Well here we are first day of spring, and guess what? It’s the season to book your summer trip to Maine. Itty bitty rental agencies across the coast are turning on the wifi and posting their rentals. Most agencies take half at the time of contract, and half a week or two before your rental, so you can save up if need be.
With that on my mind, I dug up my photos from when we went to Deer Isle last October. Just a few hours north of famous Bar Harbor lies a land of charm and warmth beyond anything I’d encountered before. Deer Isle, a lovely spanning island just one green bridge away from the wonderful little town of Blue Hill. It was magical and we fell in love.
October is when rentals are about as cheap as they get. We are off-season-people who thrive with our sweaters and extra socks, when most things are closed and the nooks are quiet too. But you might want to think about visiting in August. That is true Maine glory time, blueberries, sailing, funny town fairs and no black flies (black fly season is May/June), with open ice cream shops. And just maybe, quite possibly, air that is just hot enough to make that freezing ocean look enticing.
We fell completely in love with the architecture of our rental house. It was a collection of four cabins surrounding one large main building that contained the kitchen and living space. It was the type of place that just grabbed your attention anytime you looked its way. Every perspective of it seemed better than the last. I found myself thinking of the architect constantly–how much thought and planning most had gone into creating such a careful collection.
We had a few days of lovely weather and then it became stormy and rainy for our last few days. We read books, bought the newspaper, and built lots of fire to stay warm in our cabins.
We ate oysters we’d bought on the way up, packaged cinnamon rolls, s’mores, mussels we pulled off rocks on the beach, and fresh bread from Tinder Hearth.
The pathways between the cabins alternated between dirt and stone slabs. The stone became the pathway—moss-covered and a little precarious. I didn’t pack the right shoes, so in the evening when I walked the girls over to the cabin to put them to bed, and then when I went back again to check on them, I would wear my slippers. The slippers soaked up water from the wet moss. So then I just went barefoot.
^Our friend David came up with us for a few days and built this blanket fort for the girls.
Just before we arrived at our rental the first night, we stopped by the Blue Hill Wine Shop. Shop of dreams! They made coffee in the morning, sold fresh bread, cheeses, salamis, and tons of beautifully affordable wines. They had wonderful front porch for watching the sunset and it was clearly a hub of love and conversation.

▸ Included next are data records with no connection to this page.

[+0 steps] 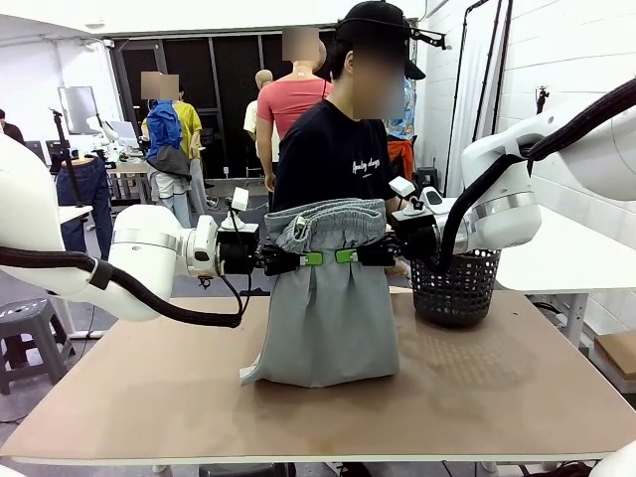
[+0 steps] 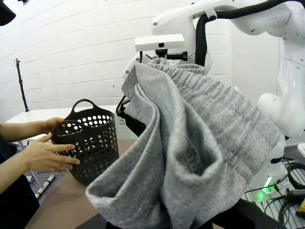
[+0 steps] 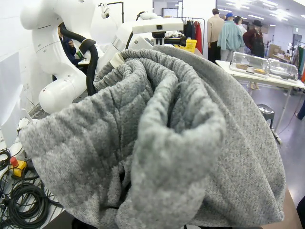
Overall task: Fold the training pants.
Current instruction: Fold the Training pants in half.
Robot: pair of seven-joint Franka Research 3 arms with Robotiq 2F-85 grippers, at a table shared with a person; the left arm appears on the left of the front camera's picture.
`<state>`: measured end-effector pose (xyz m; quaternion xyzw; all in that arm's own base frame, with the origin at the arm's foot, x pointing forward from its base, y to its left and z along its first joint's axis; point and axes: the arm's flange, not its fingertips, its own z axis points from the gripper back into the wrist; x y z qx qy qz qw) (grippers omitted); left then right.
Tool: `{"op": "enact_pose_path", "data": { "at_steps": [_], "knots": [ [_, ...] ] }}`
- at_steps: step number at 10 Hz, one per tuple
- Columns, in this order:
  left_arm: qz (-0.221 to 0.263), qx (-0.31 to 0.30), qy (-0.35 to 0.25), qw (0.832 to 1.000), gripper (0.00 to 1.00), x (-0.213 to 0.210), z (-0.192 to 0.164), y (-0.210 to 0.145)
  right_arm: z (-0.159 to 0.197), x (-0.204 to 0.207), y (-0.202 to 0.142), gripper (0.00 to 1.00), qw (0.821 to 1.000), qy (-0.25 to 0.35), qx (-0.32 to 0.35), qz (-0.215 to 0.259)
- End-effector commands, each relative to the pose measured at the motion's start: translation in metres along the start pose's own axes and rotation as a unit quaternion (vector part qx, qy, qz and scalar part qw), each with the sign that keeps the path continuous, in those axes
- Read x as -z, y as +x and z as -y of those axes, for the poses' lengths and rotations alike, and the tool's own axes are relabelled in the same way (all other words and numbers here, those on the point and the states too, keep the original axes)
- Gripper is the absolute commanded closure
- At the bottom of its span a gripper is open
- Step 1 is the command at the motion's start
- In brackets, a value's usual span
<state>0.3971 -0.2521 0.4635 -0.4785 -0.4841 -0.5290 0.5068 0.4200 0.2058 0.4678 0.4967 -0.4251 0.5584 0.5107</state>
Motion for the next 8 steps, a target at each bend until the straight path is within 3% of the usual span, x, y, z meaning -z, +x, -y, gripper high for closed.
{"op": "enact_pose_path", "data": {
  "at_steps": [1,5,8],
  "knots": [
    [-0.001,0.002,0.001,1.000,1.00,0.001,0.000,0.002,-0.001,0.001,-0.001,1.00,1.000,0.000,0.005,0.010],
    [0.004,0.003,0.005,1.000,1.00,-0.001,-0.027,0.004,0.025,0.000,0.012,1.00,1.000,0.008,-0.009,0.003],
    [-0.006,0.032,0.031,0.999,1.00,-0.007,-0.069,0.043,0.065,-0.005,0.043,1.00,1.000,-0.010,-0.026,-0.011]
  ]
}}
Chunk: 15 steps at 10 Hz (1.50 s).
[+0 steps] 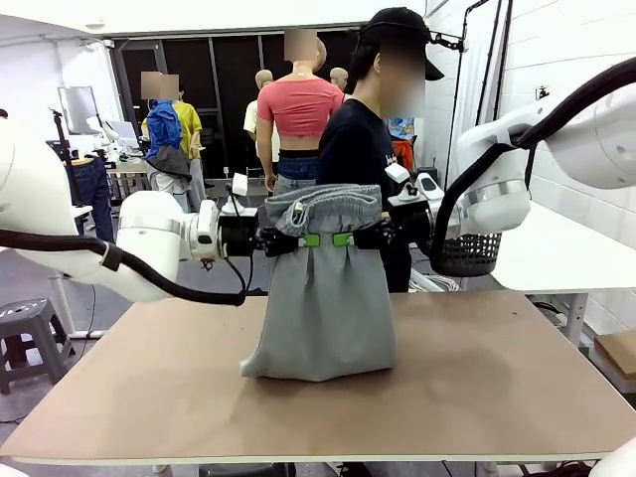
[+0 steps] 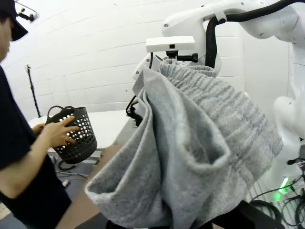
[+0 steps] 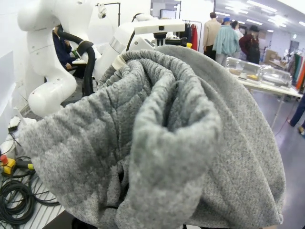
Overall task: Fold the training pants.
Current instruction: Fold the Training pants in half.
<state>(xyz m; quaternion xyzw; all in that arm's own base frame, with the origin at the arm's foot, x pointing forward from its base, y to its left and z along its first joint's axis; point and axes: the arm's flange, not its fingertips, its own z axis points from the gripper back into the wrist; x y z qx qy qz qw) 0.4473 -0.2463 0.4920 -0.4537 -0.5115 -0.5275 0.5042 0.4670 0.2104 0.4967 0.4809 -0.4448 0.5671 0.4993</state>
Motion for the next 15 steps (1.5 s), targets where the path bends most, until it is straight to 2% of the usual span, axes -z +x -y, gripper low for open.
{"op": "enact_pose_path", "data": {
  "at_steps": [1,5,7,10,12,13,15],
  "knots": [
    [-0.008,0.014,0.014,1.000,1.00,-0.002,-0.037,0.029,0.039,0.000,0.024,1.00,1.000,-0.004,-0.008,-0.011],
    [-0.009,0.068,0.063,0.996,1.00,-0.010,-0.100,0.086,0.100,-0.012,0.082,1.00,0.997,-0.043,-0.057,-0.024],
    [-0.006,0.100,0.078,0.992,1.00,-0.009,-0.128,0.098,0.123,-0.019,0.099,1.00,0.993,-0.074,-0.090,-0.031],
    [0.005,0.158,0.110,0.981,1.00,-0.008,-0.144,0.101,0.139,-0.021,0.106,1.00,0.983,-0.106,-0.151,-0.022],
    [-0.013,0.154,0.104,0.982,1.00,-0.008,-0.158,0.128,0.150,-0.017,0.120,1.00,0.983,-0.103,-0.153,-0.023],
    [-0.022,0.145,0.105,0.984,1.00,-0.008,-0.160,0.131,0.156,-0.015,0.118,1.00,0.985,-0.099,-0.136,-0.028],
    [-0.025,0.124,0.097,0.987,1.00,-0.011,-0.159,0.109,0.153,-0.016,0.094,1.00,0.989,-0.091,-0.113,-0.038]
  ]
}}
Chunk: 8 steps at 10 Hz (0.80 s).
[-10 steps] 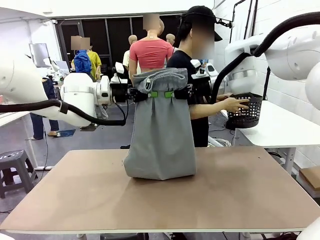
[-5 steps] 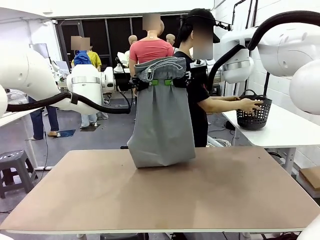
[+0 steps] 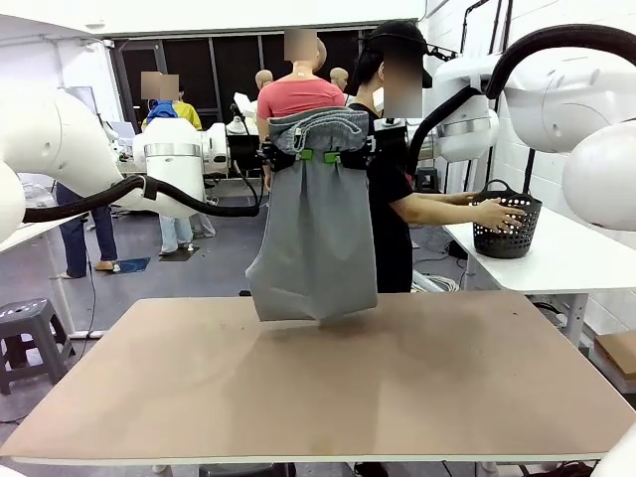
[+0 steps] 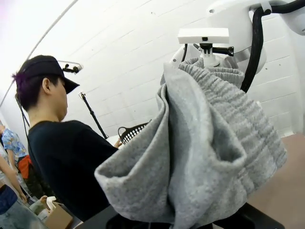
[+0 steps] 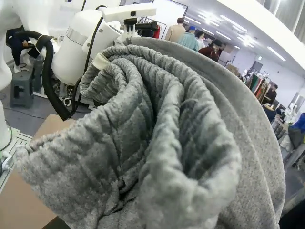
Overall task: Fold the training pants.
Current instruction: Fold the Training pants in half.
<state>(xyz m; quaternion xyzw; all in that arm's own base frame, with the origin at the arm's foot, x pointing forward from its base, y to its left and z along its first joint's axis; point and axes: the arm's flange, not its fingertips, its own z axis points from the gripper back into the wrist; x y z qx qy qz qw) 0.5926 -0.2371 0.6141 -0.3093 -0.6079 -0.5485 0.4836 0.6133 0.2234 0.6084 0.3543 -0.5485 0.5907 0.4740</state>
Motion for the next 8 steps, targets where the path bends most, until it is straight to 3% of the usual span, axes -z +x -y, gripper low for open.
{"op": "enact_pose_path", "data": {
  "at_steps": [1,4,8],
  "knots": [
    [0.007,-0.030,-0.009,0.999,1.00,-0.001,0.004,-0.019,-0.014,0.001,-0.031,1.00,0.999,0.021,0.026,-0.025],
    [0.016,-0.057,-0.020,0.998,1.00,-0.010,0.030,-0.052,-0.054,-0.003,-0.073,1.00,0.998,0.036,0.056,-0.022],
    [0.013,-0.168,-0.084,0.982,1.00,-0.030,0.098,-0.065,-0.104,-0.016,-0.096,1.00,0.978,0.073,0.194,-0.011]
  ]
}}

With all the enormous windows lining the main house, we couldn’t help but stare at the layers of ocean, then granite, then trees. Blue, stone, green. It was the most soothing sight.
Joe took outdoor showers in the freezing October rain. He promised me they were wonderful and warm despite the pummeling rain. It seemed unfathomable to me that was true, so I would watch from the window. The mist from the cold rain hitting the warm shower water seemed pick him up onto a cloud. By chance, he was reading a biography of Benjamin Franklin at the time and told me about Franklin’s daily naked “wind showers,” with admiration.
We took walks down to the damp shore, the girls delighting in collecting snail shells and stepping on the spongy seaweed. Often we would see lobster boats drive by to check on their traps. Thousands of cracked mussel shells mixed into the rocks and brightened the beach.
One morning David stayed with the girls at the house while Joe and I drove off to find 44 North Coffee. In the upstairs of a once stately building on a quiet island road, lies a coffee roaster. 44 North, with a jar of triangle donuts by the door, sold on the honor system. Their coffee is meticulous pour-over. Their coffee bags are hand drawn cartoons and nearly collectible. Joe and I brought donuts back for the girls and a big bag of coffee for the cottage.
It was the off season, yet it felt as if many things were open. Guided by our gps off the island and into quiet backwoods, we found Tinder Hearth Pizza. It was elegantly gourmet in a wood hewn way.The only time we saw a sign for the spot was when we finally pulled in front of the house. A table was stacked with plates, silverware and mismatched glassware. In the front of the room was an enormous brick pizza oven emanating a delicious smell. On “pizza nights” (best checked via Facebook) they welcome people inside to sit and eat. And during the summer, everyone comes to eat and sprawl on their back lawn! We watched as couples came in and picked up their pizzas to go, but all the families who stopped by sat down at the community table. In no time we had friendly local faces on all sides of us. It’s also BYOB which is the best—pulling out the great bottle you’ve picked out, with no upscaled prices.
The house we stayed at last year is The Sunshine House.
I didn’t have much luck on airbnb.com for this area, Downeast Maine Rental Agency seemed to have the best spots.